MicroRNAs (miRNAs) play a significant role in the pathogenesis of various diseases throughout biological processes, and the accurate detection of miRNA biomarkers holds great potential for early stage disease diagnosis and treatment. In this study, a novel method is developed to detect miRNA-21, a biomarker for drug-induced liver injury, by combining target sequence recycling with G-quadruplex-based signal production. This approach is highly sensitive and does not require the use of labels. The target sequence facilitates the cyclic exposure of G-rich regions in the detection probe by toehold-mediated strand displacement processes, with the aid of the catalytic chain. The G-quadruplex sequences that have been produced subsequently interact with thioflavin T (ThT), resulting in a significant increase in its fluorescence intensity. This enhanced fluorescence is utilized for the purpose of detecting miRNA-21, with a remarkably low detection limit of 4.4 fM. The suggested technique also allows for the very specific identification of the target miRNA-21. Due to its non-label format, excellent selectivity, and sensitivity, this technology presents a straightforward and versatile approach for detecting a wide range of biomarkers in the early phases of illness detection.

Introduction

Nonalcoholic fatty liver disease (NAFLD) affects a significant proportion, specifically more than 33%, of the population and exhibits associations with several metabolic disorders (Pafili and Roden 2021; Polyzos et al. 2019; Younossi et al. 2019). The word comprises a broad range of illnesses, starting from mild steatosis to nonalcoholic steatohepatitis, fibrosis, and, eventually, cirrhosis, which may lead to the formation of hepatocellular cancer. At present, the existing diagnostic approaches for nonalcoholic fatty liver disease (NAFLD) either involve invasive procedures or suffer from limited accuracy (Papatheodoridi and Cholongitas 2018). Additionally, assessing the effectiveness of therapy interventions for NAFLD poses significant challenges in terms of monitoring. MicroRNAs (miRNAs) are a class of short non-coding RNA molecules ranging from 18 to 24 nucleotides in length. MicroRNAs (miRNAs) have the ability to attach to target messenger RNAs (mRNAs) and play a significant role in a wide array of biological activities, with a special emphasis on intercellular communication (Fang et al. 2021; Hochreuter et al. 2022). Multiple studies indicate that miRNAs play a crucial role in the transfer of miRNAs, hence presenting promising clinical applications for the diagnosis, prognosis, and treatment of liver disorders (Long et al. 2019; Mahmoudi et al. 2022). Nevertheless, the challenge of achieving high-performance monitoring of miRNA arises from several factors, including the great similarity of sequences, low concentration, and susceptibility to degradation.
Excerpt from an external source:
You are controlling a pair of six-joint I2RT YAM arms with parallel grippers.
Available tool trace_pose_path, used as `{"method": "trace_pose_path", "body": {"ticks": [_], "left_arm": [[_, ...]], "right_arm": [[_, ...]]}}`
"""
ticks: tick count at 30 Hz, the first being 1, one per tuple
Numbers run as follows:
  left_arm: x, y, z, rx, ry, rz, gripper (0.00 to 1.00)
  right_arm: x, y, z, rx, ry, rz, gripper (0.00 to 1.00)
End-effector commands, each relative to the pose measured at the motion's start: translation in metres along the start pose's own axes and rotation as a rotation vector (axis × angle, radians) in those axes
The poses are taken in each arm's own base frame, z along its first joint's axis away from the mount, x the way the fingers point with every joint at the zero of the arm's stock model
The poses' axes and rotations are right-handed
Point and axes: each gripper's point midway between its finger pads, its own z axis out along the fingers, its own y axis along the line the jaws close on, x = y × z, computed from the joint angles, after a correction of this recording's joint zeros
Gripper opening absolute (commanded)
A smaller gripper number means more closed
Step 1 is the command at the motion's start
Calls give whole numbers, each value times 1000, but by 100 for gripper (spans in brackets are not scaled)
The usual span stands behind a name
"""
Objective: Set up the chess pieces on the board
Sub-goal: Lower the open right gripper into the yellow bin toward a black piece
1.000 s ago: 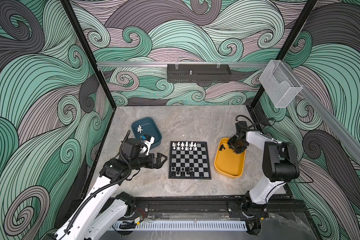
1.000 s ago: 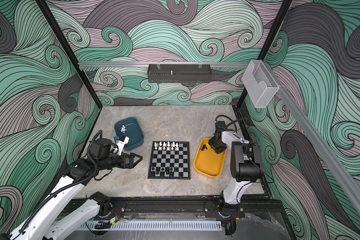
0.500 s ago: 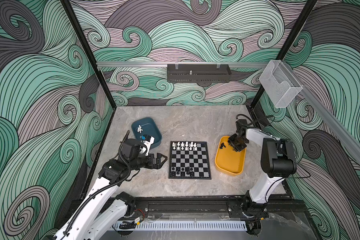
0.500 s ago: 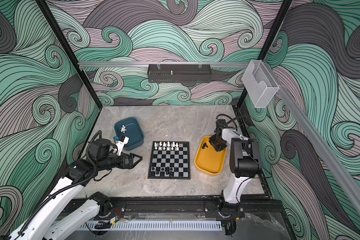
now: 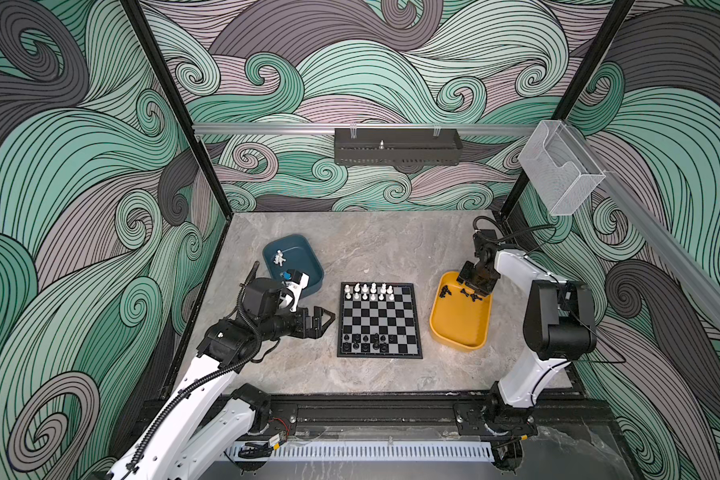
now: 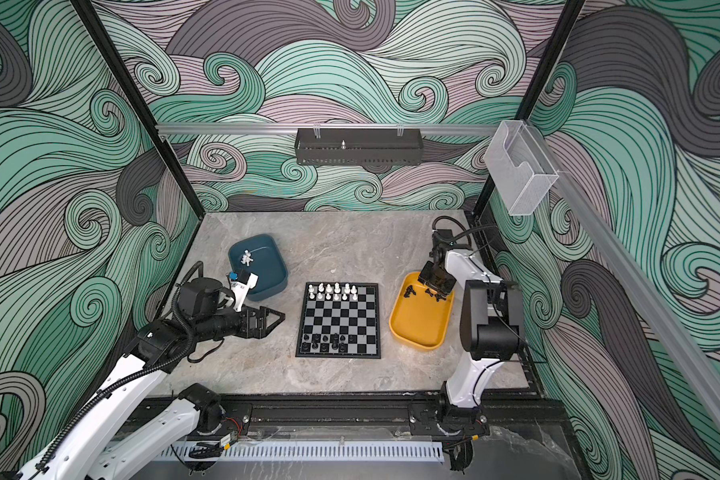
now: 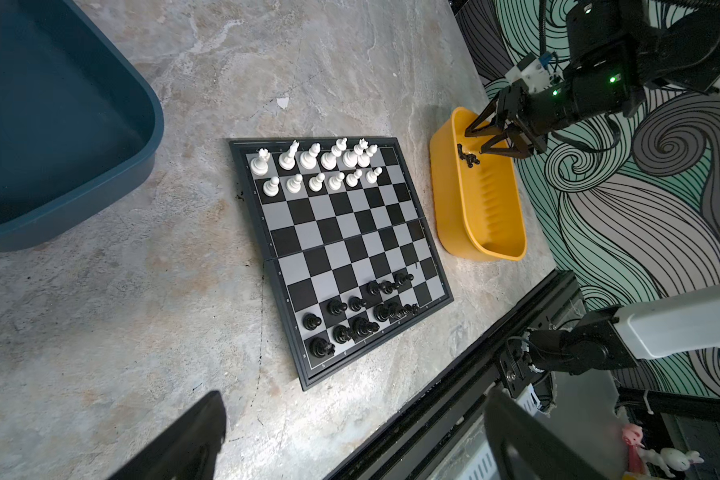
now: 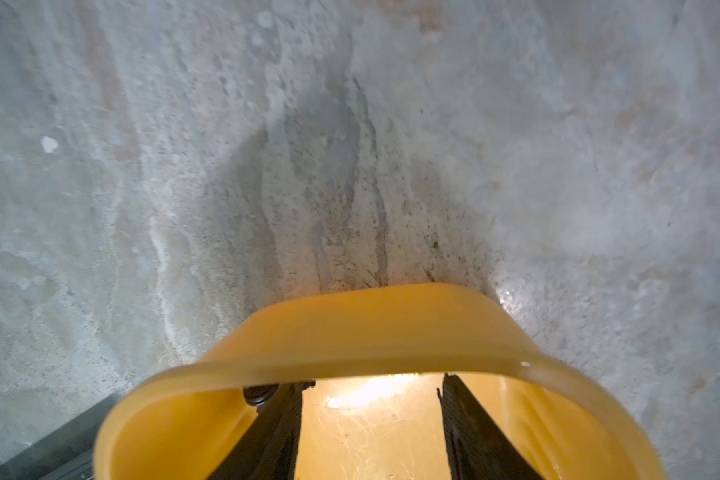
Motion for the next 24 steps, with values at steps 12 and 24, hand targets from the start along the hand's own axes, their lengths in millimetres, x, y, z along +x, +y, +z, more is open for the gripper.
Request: {"method": "trace_pose_path", "body": {"ticks": [12,24], "left_arm": [[-3,-2,-1,13,-12,0,99],[-4,-3,-3,14,-19,4,99]], "right_arm": [[-2,25,39,-83,83,-198,58],[22,39,39,-191,163,-158,55]]}}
Traditional methods for miRNA detection have included reverse transcription polymerase chain reaction (RT-PCR) (Takei et al. 2020; Xu et al. 2019), northern blotting (Varallyay et al. 2008; Zia and Flynt 2018), and microarrays (Jin and Xu 2021; W. Li and Ruan 2009). Despite the widespread success of these methods in areas like fundamental medical study and early clinical application, miRNA detection with high sensitivity remains a technical obstacle. Although RT-PCR has a low detection threshold and good specificity, designing PCR primers for miRNA is challenging because of their short length (usually 22–25 nt). Northern blotting is a common method for detecting microRNA, but it has drawbacks, including low sensitivity and the need for potentially dangerous radioactive isotopes. Current microarray technology can be utilized for high-throughput detection, but it is expensive and time-consuming to use (Cheng et al. 2018). Therefore, it is critical to develop a simple yet effective detection method for the speedy identification of miRNA.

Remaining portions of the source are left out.